Linux x86_64: absolute fastest way to copy 4kb of data

We have:

p1: *mut u8;
p2: *mut u8;

p1, p2 are both aligned at multiples of 4096 byte boundaries.

Now, we want to copy 4kb from p2[0 .. 4096] to p1[0 .. 4096].

What is the absolute fastest way to do this ?

We can assume this is x86_64 linux.

EDIT: As it turns out, the 'real' problem is that we have:

p1_0, p1_1, p1_2, ... p1_n
p2_0, p2_1, p2_2, ..., p2_n

and we want to copy p1_i <- 4kb from p2_i for all 0 <= i < n

Basically, I want the fastest way to copy a bunch of (not necessarily continuous) 4kb pages.

Probably just memcpy (ptr.copy_bytes) plus some rayon would do the trick.

As has already been mentioned, memcpy() is normally the fastest method.
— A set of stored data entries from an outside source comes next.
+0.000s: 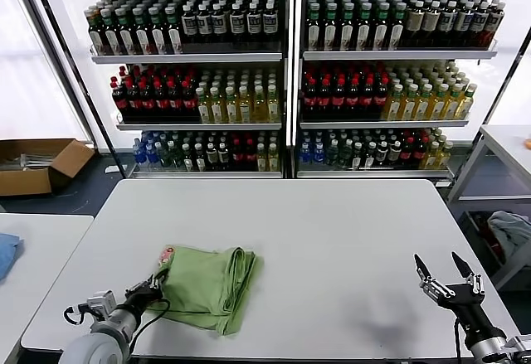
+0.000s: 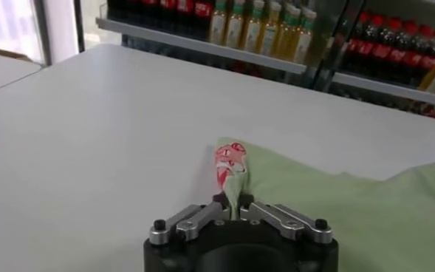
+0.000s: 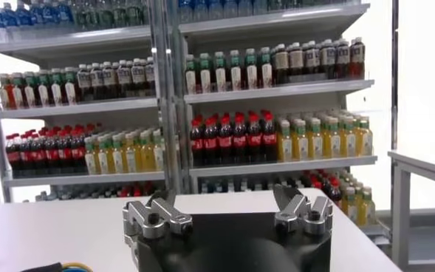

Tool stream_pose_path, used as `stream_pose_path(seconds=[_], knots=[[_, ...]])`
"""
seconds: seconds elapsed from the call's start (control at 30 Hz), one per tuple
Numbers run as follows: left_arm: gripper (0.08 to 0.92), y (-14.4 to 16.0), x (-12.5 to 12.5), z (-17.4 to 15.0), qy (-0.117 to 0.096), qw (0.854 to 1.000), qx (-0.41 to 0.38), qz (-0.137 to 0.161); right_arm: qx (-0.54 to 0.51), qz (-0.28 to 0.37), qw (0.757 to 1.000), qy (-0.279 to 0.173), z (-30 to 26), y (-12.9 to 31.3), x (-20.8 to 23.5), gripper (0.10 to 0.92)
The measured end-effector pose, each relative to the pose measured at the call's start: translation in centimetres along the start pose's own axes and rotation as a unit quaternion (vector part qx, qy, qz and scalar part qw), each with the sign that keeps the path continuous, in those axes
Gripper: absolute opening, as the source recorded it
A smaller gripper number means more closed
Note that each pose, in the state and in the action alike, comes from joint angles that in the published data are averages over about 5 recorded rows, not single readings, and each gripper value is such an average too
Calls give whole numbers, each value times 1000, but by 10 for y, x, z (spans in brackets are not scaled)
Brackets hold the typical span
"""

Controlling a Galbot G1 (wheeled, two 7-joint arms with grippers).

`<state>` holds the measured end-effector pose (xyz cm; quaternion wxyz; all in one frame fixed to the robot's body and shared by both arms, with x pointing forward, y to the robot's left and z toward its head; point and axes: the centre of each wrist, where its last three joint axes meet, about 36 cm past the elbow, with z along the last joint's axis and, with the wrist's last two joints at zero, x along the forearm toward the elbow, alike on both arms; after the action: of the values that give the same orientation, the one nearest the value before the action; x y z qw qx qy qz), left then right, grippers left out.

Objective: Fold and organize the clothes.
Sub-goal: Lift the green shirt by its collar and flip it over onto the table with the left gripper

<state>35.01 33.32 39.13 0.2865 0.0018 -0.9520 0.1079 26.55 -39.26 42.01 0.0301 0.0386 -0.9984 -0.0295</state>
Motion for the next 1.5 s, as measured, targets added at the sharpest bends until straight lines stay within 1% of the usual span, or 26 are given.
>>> stream_pose_path(seconds=[0.1,0.2,0.4,0.5,0.63,0.73,0.8,0.9,0.97,1.07,1.17,1.3,1.37,1.5], knots=[[124,19,5,-12,-13,999,16,-30,-1,0,1000,-2,-1,0,-1,823],[124,45,14,-27,-31,997,30,-62,-3,-1,1000,-4,-1,1,-3,823],[124,107,38,-65,-79,987,38,-135,-8,-6,1000,-6,0,6,-7,823],[124,132,53,-86,-103,980,31,-169,-10,-7,1000,-7,-1,7,-7,823],[124,148,70,-110,-134,971,20,-197,-10,-6,1000,-7,-1,7,-6,823],[124,147,79,-122,-155,967,14,-204,-8,-5,1000,-8,-1,5,-4,823],[124,141,83,-128,-167,966,9,-199,-7,-3,1000,-8,-1,4,-3,823],[124,124,87,-134,-180,967,3,-183,-6,-2,1000,-9,-3,3,-2,823],[124,110,87,-134,-183,969,0,-167,-6,0,1000,-10,-4,2,-2,823],[124,86,84,-126,-180,974,-3,-140,-6,3,1000,-11,-5,2,-1,823],[124,58,76,-111,-167,980,0,-110,-5,7,1000,-13,-7,1,0,823],[124,16,62,-87,-138,988,13,-61,-3,11,1000,-15,-11,-1,3,823],[124,-7,55,-76,-123,992,22,-31,-1,14,1000,-16,-13,-2,4,823],[124,-53,45,-58,-86,994,45,39,1,19,1000,-18,-16,-4,8,823]])
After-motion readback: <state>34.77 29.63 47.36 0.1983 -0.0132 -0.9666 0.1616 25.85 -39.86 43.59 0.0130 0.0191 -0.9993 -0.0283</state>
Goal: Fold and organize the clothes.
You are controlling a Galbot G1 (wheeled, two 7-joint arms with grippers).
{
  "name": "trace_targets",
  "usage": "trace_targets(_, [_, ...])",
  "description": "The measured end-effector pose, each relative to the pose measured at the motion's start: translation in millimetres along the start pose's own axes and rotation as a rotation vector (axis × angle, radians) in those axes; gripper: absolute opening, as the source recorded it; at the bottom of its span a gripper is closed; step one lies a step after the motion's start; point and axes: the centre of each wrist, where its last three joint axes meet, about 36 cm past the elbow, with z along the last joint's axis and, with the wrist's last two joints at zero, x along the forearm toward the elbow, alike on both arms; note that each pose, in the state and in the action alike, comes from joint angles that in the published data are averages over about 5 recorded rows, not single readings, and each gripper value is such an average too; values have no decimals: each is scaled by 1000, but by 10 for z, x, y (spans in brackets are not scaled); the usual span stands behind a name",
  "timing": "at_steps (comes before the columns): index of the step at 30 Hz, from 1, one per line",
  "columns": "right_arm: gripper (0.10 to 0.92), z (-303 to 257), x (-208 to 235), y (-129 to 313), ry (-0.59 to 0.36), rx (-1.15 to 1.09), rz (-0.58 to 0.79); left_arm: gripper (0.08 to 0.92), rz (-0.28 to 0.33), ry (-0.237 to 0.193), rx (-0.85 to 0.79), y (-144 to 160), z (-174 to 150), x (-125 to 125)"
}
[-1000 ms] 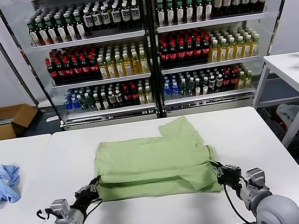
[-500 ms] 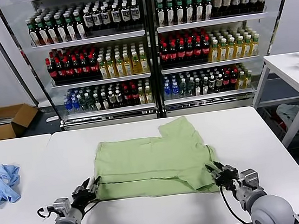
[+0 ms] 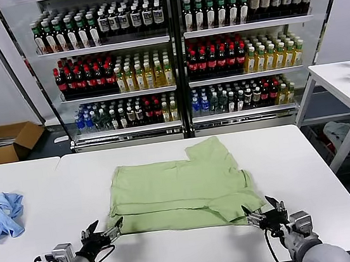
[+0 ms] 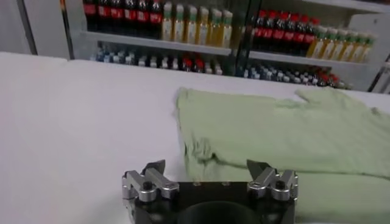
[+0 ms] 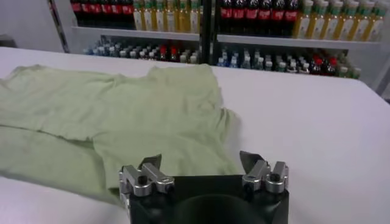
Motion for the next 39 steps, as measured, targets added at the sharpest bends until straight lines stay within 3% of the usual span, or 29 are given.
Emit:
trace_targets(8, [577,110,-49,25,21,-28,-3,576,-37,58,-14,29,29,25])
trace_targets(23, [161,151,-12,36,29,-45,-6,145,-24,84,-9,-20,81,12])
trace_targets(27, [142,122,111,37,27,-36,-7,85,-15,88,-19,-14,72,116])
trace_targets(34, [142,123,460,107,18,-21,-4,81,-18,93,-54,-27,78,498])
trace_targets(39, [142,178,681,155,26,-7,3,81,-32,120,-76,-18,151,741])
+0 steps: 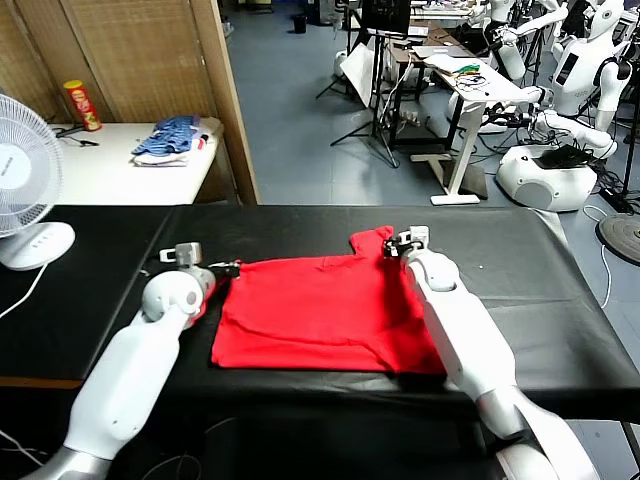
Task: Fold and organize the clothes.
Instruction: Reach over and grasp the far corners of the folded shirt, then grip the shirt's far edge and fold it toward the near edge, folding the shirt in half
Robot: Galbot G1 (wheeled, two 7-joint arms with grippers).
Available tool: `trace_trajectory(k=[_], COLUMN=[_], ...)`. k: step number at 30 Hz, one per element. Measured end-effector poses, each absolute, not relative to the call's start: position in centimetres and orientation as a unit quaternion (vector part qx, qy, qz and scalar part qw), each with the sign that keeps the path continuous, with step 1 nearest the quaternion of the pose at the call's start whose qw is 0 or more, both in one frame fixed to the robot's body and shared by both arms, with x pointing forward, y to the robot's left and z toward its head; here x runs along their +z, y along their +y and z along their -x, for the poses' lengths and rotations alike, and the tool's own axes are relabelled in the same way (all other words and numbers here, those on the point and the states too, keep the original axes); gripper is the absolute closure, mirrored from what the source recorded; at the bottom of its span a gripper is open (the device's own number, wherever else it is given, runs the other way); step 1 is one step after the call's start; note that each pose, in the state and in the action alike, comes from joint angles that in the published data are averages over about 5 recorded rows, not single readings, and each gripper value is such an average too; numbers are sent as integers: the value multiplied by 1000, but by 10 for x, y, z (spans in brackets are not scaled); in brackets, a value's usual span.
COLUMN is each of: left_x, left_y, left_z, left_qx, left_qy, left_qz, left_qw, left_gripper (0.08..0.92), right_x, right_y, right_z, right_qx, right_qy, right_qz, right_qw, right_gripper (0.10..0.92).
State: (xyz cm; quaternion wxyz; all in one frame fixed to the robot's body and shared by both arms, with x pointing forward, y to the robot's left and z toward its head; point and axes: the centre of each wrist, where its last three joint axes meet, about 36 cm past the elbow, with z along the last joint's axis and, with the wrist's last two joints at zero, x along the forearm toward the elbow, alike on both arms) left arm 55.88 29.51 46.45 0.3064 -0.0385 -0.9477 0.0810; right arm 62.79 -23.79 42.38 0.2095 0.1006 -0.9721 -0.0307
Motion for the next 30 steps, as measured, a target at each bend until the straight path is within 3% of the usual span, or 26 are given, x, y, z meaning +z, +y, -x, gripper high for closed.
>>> trace_trajectory(k=[10, 21, 30], left_x=[484, 500, 496], left_y=[295, 285, 276], left_z=[-507, -431, -380], left_qx=[61, 23, 7], left_qy=[-961, -965, -962], left_qz=[40, 43, 55], left_qw=[268, 258, 267], left_gripper=[873, 873, 873], right_x=[450, 461, 451], right_y=[-272, -281, -281], right_z=[-536, -451, -418], right_qx=[-30, 33, 46], right_qy=[-976, -959, -947], right_qz=[-128, -119, -121], right_qw=[175, 254, 294], right_gripper=[899, 899, 899])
If you have control over one of the pointers you could always play tricks with virtual memory and your address space to map p1 and p2 to the same physical memory. That way whenever p1 is first initialized your other buffer will see the changes instantly.

2 Likes

@Michael-F-Bryan : Yeah, I was hoping for non-memcpy tricks. However, it's probably not worth it to do a mmap call for just one pair of 4kb pages right? This seems only applicable in cases when we have huge continuous blocks.

1 Like

Yeah, tricks like mmap() and DMA might work to improve the transfer of large chunks of data but for only a page or two it's probably faster to do the memcpy() instead of switching into kernel space.

1 Like